#COCCOLIAMOCIDIPIU

Dopo la giornata dei nonni, quella dell’acqua, quella dei single, adesso esiste anche quella delle coccole. Festeggiata ieri, 25 giugno. Nell’era della digitalizzazione non ce le facciamo più e, soprattutto, nessuno più ci vezzeggia.

Idea geniale, quindi, quella di una nota marca di gelati, inventare una nuova figura: #IlCoccologo. Un avatar capace di replicare con parole semplici a necessità immanenti. 

Un’esigenza che fino ad ora non era stata avvertita così prepotentemente, anche se i segnali c’erano tutti.

Ci si accontenta di poco: quello smile o quel buongiorno che un emerito sconosciuto ci invia via whatsapp pur stando dall’altra parte della terra che ci fa sorridere e iniziare la giornata col piede giusto. 

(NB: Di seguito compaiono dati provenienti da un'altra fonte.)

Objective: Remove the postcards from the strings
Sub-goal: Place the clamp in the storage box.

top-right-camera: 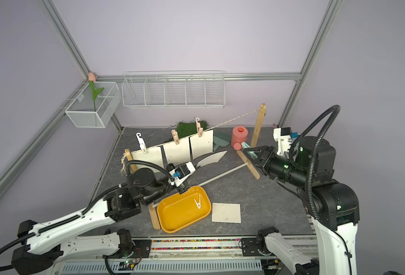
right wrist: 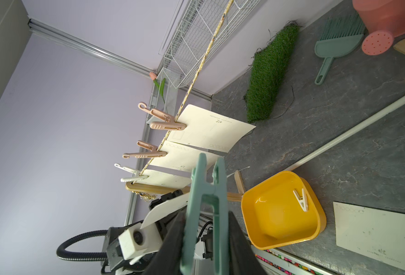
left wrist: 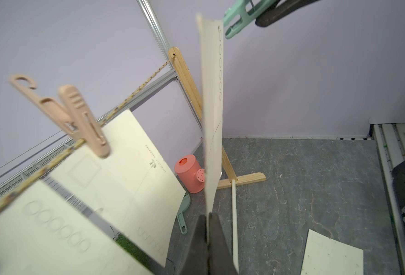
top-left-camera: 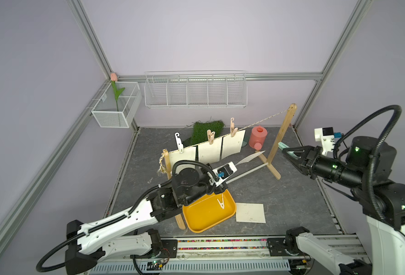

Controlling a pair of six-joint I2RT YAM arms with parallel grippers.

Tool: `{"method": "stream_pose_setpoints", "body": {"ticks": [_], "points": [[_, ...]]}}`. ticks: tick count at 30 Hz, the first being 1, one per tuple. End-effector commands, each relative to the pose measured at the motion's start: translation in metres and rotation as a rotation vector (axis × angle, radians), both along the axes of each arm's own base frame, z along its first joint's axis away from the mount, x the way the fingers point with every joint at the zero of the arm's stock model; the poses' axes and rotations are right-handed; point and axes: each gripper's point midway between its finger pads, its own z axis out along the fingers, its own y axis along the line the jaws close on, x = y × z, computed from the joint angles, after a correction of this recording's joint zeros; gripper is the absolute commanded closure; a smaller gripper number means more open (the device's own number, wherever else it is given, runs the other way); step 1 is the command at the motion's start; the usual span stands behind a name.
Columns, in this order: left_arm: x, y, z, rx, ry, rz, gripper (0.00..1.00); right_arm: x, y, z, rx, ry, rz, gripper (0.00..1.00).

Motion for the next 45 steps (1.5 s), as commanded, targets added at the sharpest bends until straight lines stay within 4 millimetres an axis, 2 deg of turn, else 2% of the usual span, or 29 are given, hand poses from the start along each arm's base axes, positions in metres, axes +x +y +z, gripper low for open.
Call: {"method": "stream_pose_setpoints", "body": {"ticks": [1,4,7,12,17,22,27,31,37,41,45], "points": [[-0.021,0.045,0.018,-0.061,0.062,-0.015,1.0,0.003,0.013,0.006,-0.025,-0.114,0.112,0.72],[-0.041,0.085,0.039,-0.125,0.055,-0.035,0.99,0.004,0.025,-0.006,-0.061,-0.181,0.211,0.72],[-0.047,0.115,0.049,-0.158,0.033,-0.006,0.98,0.009,0.033,-0.033,-0.097,-0.215,0.27,0.72],[-0.052,0.142,0.064,-0.193,-0.024,0.029,0.98,0.012,0.056,-0.09,-0.167,-0.211,0.368,0.73],[-0.053,0.144,0.066,-0.194,-0.043,0.029,0.98,0.01,0.1,-0.158,-0.309,-0.147,0.52,0.74],[-0.053,0.138,0.068,-0.188,-0.048,0.014,0.98,0.001,0.147,-0.208,-0.352,-0.137,0.638,0.72],[-0.058,0.144,0.076,-0.242,-0.042,0.0,0.98,-0.006,0.186,-0.256,-0.447,-0.101,0.732,0.72],[-0.058,0.151,0.08,-0.269,-0.03,0.011,0.98,-0.012,0.214,-0.283,-0.485,-0.088,0.773,0.73],[-0.055,0.154,0.069,-0.239,0.002,0.034,0.98,-0.02,0.249,-0.322,-0.507,-0.058,0.818,0.71],[-0.056,0.156,0.068,-0.261,0.014,0.032,0.98,-0.027,0.266,-0.347,-0.53,-0.031,0.841,0.63],[-0.058,0.159,0.074,-0.266,0.019,0.025,0.98,-0.032,0.275,-0.356,-0.542,-0.02,0.849,0.51]]}}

Apriamo il cuore e ci sbottoniamo più in chat che in famiglia. Lo schermo del cellulare pare diventato la lampada di Aladino. Il luogo dove cercare le risposte e trovare una parola gentile, quella carezza che il Papa Buono chiedeva di non far mancare mai ai propri cari.

Quella che sempre più spesso ci viene negata in famiglia, vuoi per la vita che conduciamo, vuoi per la solitudine che ci comprime, nonostante la costante iper connessione. 

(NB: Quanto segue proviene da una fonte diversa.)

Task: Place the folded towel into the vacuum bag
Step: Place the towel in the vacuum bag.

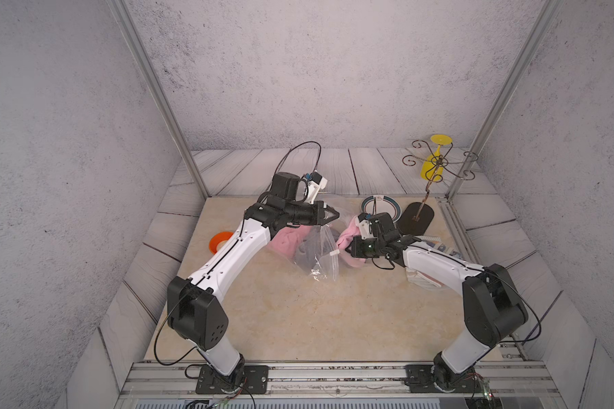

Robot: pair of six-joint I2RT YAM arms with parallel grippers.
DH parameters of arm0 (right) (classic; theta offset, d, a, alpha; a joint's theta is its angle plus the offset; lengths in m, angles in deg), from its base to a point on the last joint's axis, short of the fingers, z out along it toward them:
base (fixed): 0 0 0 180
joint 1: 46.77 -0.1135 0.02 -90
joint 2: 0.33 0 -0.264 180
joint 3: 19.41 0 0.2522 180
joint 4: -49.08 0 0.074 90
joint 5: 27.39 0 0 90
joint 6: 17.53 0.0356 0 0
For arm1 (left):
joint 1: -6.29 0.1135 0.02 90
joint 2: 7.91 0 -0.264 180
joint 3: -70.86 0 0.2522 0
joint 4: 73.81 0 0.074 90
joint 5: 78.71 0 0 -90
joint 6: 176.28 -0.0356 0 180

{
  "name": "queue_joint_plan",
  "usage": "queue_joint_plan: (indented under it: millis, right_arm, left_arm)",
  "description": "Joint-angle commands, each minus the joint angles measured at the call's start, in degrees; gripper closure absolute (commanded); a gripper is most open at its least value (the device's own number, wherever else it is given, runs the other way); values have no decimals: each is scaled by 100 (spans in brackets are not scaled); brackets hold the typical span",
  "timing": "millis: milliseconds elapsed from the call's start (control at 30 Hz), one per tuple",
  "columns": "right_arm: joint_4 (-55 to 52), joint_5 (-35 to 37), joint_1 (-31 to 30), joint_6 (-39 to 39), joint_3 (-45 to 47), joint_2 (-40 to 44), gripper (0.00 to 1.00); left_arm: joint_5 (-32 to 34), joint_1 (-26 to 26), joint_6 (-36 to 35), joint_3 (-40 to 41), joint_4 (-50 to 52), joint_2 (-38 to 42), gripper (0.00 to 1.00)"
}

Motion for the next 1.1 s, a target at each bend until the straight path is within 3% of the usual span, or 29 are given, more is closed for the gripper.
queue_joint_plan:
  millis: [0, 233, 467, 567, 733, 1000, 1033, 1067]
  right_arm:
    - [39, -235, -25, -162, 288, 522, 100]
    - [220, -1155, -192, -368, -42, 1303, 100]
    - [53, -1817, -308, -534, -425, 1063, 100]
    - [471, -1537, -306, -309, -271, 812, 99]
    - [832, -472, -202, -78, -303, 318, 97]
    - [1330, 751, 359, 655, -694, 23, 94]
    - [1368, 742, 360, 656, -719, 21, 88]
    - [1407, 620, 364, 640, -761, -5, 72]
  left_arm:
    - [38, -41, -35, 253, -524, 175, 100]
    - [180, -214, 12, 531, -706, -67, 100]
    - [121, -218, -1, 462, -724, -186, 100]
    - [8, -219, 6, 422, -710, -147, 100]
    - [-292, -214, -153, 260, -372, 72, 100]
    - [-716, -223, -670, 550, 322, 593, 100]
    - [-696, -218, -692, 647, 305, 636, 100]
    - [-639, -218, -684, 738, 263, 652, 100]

Concedersi, donarsi, soprattutto accorgersi dell’esistenza dell’altro, oltre l’apparenza, oltre la liquidità sociale. 

In un mondo nel quale il vicino di casa neanche ti saluta, ma magari sa tutto di te sbirciando la tua pagina Facebook, proviamo, almeno per un giorno, a mostrare di averlo -un cuore- a sorridere a chi incontriamo. Ognuno facendo la propria parte. 

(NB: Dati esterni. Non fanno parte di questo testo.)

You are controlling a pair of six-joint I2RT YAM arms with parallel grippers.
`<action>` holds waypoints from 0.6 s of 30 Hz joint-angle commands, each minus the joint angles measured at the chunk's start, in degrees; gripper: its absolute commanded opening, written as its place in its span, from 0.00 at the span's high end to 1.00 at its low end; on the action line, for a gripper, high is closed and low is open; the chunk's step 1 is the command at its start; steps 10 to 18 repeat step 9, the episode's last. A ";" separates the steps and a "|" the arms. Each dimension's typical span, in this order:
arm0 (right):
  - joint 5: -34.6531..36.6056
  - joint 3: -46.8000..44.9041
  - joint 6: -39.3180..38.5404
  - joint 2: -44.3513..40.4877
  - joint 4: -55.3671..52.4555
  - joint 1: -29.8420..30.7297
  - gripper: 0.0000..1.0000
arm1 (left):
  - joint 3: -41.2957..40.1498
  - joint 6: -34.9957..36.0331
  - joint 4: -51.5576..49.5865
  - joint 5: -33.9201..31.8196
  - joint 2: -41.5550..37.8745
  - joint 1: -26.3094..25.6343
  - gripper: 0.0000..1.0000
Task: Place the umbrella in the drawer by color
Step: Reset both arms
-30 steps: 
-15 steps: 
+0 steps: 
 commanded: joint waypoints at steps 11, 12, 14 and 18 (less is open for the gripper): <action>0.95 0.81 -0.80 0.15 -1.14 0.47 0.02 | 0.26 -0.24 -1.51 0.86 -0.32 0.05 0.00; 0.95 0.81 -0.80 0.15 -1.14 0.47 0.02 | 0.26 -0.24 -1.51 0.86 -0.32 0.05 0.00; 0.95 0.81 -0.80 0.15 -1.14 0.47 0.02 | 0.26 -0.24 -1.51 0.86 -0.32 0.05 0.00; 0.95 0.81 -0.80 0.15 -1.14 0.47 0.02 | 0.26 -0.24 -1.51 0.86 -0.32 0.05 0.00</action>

Il #Coccologo, dalla sua, ha previsto una linea di emergenza 2.0 pronta a rispondere a qualsiasi quesito. Ha, manco a dirlo, un account Twitter @anticaAGDC con oltre 12.500 followers. Mette on line mini video che girano tranquillamente su uno smartphone e – alla fine – risolve problemi curando sempre con il gelato appena inventato, a base di cioccolata, che – si sa, produce endorfine. Fa una coccola a tutti e termina sempre i suoi interventi con un “namasté”, che per chi non lo sapesse, è un semplice segno di saluto, ma fa tanto, tanto chic.